How the report is built

Method and legal basis stated as at 9 July 2026

Your report is a structured reading of your answers against the EU Deforestation Regulation. Every determination traces to a specific part of the regulation or its implementing texts, and the report is dated so you know exactly what version of a moving rulebook it reflects. Here is precisely how each part is worked out.

1. Scope — products against the seven commodities and Annex I

The regulation covers seven relevant commodities — cattle, cocoa, coffee, oil palm, rubber, soya and wood — and the products derived from them that are listed by HS code in Annex I of Regulation (EU) 2023/1115. We screen each product you enter, in plain language or by HS code, against that commodity list and the Annex I code ranges (for example coffee under HS 0901, cocoa and chocolate under 1801–1806, wood and wooden furniture across chapters 44 and 9403, natural rubber and articles under 4001 and 4011–4017).

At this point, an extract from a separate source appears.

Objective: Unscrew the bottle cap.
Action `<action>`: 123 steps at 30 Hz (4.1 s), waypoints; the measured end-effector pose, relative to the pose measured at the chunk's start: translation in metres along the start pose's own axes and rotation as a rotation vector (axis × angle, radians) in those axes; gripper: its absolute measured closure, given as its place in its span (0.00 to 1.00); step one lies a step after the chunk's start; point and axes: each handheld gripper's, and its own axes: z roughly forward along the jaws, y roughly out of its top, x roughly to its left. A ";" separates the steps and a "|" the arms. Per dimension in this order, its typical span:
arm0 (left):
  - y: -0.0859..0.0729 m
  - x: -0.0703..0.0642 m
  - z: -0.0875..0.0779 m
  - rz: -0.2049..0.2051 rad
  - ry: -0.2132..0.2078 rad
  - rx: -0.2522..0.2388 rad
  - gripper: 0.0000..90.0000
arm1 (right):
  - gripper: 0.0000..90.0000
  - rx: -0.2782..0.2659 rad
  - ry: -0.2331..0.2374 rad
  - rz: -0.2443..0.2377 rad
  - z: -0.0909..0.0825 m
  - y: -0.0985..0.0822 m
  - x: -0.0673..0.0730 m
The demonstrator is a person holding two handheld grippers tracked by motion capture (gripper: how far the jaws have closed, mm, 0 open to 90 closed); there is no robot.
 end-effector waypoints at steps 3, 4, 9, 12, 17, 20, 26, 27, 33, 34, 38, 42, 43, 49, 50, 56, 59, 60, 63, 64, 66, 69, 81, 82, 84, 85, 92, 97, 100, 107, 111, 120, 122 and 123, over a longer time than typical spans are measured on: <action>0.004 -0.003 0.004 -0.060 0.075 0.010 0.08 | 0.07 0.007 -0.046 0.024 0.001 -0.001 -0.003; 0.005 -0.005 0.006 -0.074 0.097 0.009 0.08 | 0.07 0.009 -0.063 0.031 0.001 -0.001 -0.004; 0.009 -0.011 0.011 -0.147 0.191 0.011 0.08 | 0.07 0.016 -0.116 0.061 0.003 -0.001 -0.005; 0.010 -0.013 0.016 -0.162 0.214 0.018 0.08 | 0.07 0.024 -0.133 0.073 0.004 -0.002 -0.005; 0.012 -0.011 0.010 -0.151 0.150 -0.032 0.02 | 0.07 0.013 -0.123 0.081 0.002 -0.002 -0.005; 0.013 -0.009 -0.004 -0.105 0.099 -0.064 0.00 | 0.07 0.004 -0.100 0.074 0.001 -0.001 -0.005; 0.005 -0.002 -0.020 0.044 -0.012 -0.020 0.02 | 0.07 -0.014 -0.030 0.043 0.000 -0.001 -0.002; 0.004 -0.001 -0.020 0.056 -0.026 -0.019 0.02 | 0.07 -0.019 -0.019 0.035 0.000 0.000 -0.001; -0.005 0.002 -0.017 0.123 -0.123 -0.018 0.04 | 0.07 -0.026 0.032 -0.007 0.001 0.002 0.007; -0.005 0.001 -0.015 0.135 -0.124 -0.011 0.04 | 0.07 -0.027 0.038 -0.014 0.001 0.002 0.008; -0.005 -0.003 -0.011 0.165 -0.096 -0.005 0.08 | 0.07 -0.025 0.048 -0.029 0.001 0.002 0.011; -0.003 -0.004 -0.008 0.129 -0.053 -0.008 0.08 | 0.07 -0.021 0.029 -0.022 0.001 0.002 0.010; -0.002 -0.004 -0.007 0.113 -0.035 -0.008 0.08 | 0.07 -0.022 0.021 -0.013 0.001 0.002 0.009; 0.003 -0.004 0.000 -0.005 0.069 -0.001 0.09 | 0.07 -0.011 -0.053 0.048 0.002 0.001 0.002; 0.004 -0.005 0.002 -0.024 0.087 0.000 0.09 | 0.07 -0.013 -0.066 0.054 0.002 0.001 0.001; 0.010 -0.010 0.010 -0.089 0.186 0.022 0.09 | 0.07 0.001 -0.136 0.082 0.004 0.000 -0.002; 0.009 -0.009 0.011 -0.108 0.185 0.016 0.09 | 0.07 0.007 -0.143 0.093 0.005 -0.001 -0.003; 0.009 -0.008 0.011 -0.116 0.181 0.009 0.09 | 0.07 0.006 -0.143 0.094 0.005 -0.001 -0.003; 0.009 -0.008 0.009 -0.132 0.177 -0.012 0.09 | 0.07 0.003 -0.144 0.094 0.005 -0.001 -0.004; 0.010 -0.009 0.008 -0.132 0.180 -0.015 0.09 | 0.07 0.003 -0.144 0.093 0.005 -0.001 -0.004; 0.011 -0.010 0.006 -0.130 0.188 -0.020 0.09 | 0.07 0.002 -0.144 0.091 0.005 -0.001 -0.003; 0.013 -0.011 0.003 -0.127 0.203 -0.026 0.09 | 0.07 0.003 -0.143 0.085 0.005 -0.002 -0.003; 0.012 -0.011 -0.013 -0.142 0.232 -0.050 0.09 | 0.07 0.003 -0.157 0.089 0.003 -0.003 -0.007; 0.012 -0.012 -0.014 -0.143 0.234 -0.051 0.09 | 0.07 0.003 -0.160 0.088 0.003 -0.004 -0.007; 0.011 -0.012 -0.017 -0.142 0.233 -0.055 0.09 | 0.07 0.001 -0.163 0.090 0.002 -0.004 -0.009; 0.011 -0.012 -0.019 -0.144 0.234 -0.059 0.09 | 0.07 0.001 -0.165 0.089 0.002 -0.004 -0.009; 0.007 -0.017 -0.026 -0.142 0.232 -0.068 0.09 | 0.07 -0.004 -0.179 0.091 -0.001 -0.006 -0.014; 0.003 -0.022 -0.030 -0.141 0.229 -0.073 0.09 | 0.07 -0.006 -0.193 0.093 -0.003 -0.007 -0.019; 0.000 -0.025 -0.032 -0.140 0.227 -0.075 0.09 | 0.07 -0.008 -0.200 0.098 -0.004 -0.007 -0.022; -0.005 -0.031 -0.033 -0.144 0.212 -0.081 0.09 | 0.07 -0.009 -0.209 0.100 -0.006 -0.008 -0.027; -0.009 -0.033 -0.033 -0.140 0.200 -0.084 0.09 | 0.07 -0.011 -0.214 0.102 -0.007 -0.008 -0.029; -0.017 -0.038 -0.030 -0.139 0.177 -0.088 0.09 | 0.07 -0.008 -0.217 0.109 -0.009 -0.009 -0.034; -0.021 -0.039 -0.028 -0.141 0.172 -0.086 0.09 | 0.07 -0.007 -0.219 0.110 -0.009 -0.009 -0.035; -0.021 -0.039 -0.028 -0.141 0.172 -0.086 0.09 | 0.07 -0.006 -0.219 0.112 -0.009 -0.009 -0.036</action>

A product that maps to a listed commodity and an Annex I code is flagged in scope. A product that maps to neither — cotton, for instance, which is not a listed commodity — is flagged out of scope. Where a product sits in a category the Commission has proposed to change, it is flagged in scope, under revision rather than presented as settled.

2. Role — do you file a Due Diligence Statement, or collect one?

The regulation distinguishes operators (who place a product on, or export it from, the EU market for the first time) from traders and downstream operators further along the chain. Your role decides your duty. From your answers — how the goods reach the EU, whether they are placed under your own name or brand, and your company size — the report determines whether you are the first operator who must exercise due diligence and file a Due Diligence Statement (DDS), or a downstream operator or trader who instead collects and passes on the upstream DDS reference numbers. This role logic reflects the position after the December 2025 amendment (Regulation (EU) 2025/2650), which changed the obligations for downstream operators.

3. Deadline — which of the two dates applies to you

The regulation applies in two waves. Large and medium operators and traders are bound from 30 December 2026; micro and small operators get until 30 June 2027 — except that small operators handling timber and wood products remain on the December 2026 date. The report sets your deadline from your declared company size and whether your product mix includes wood.

4. Country risk — low, standard or high

Each producing country is assigned a risk tier under the country benchmarking system — low, standard or high — implemented by Implementing Regulation (EU) 2025/1093, which sets the initial classification list. Low-risk origin permits simplified due diligence; high-risk origin brings enhanced scrutiny. Mixed or unclear origin pulls the assessment up to the stricter tier. The report maps your declared origin countries to their tier and explains what the tier changes in practice.

What the report never does: verify deforestation-free status. Every determination above concerns your obligations — scope, role, deadline, documentary duties. The report does not, and cannot, confirm that your goods came from land not deforested or degraded after 31 December 2020. That proof rests on your supplier evidence, plot geolocation and satellite screening. We tell you what the duty is and who owns it; discharging it is separate work.

Legal basis and "as of" dating

  • Regulation (EU) 2023/1115 — the EU Deforestation Regulation itself (scope, definitions, Annex I, operator and trader duties, due diligence).
  • Regulation (EU) 2025/2650 — the December 2025 amendment (deadlines and downstream-operator obligations).
  • Implementing Regulation (EU) 2025/1093 — the country benchmarking classification (low / standard / high risk).
  • European Commission EUDR guidance — the Commission's guidance documents and FAQ, used to read the operative texts.

Every report carries the date on which its position was determined. That matters here because the rulebook is still moving.

What is still moving — and how we handle it

Two pending changes could shift a determination after your report is issued, so we flag them rather than hide them:

  • A delegated act on product scope is pending — proposals under discussion include removing some products (for example leather and retreaded tyres) and adding others (such as soluble coffee and certain palm derivatives). Anything caught by a proposed change is flagged in your report as under revision.
  • A country-benchmarking review is due in 2026, which can move a country between risk tiers and change the level of due diligence required for that origin.

Because of this, the report is a dated screening, not a permanent ruling. Re-check your position against the current texts before you rely on it for a market-access decision, and confirm with counsel.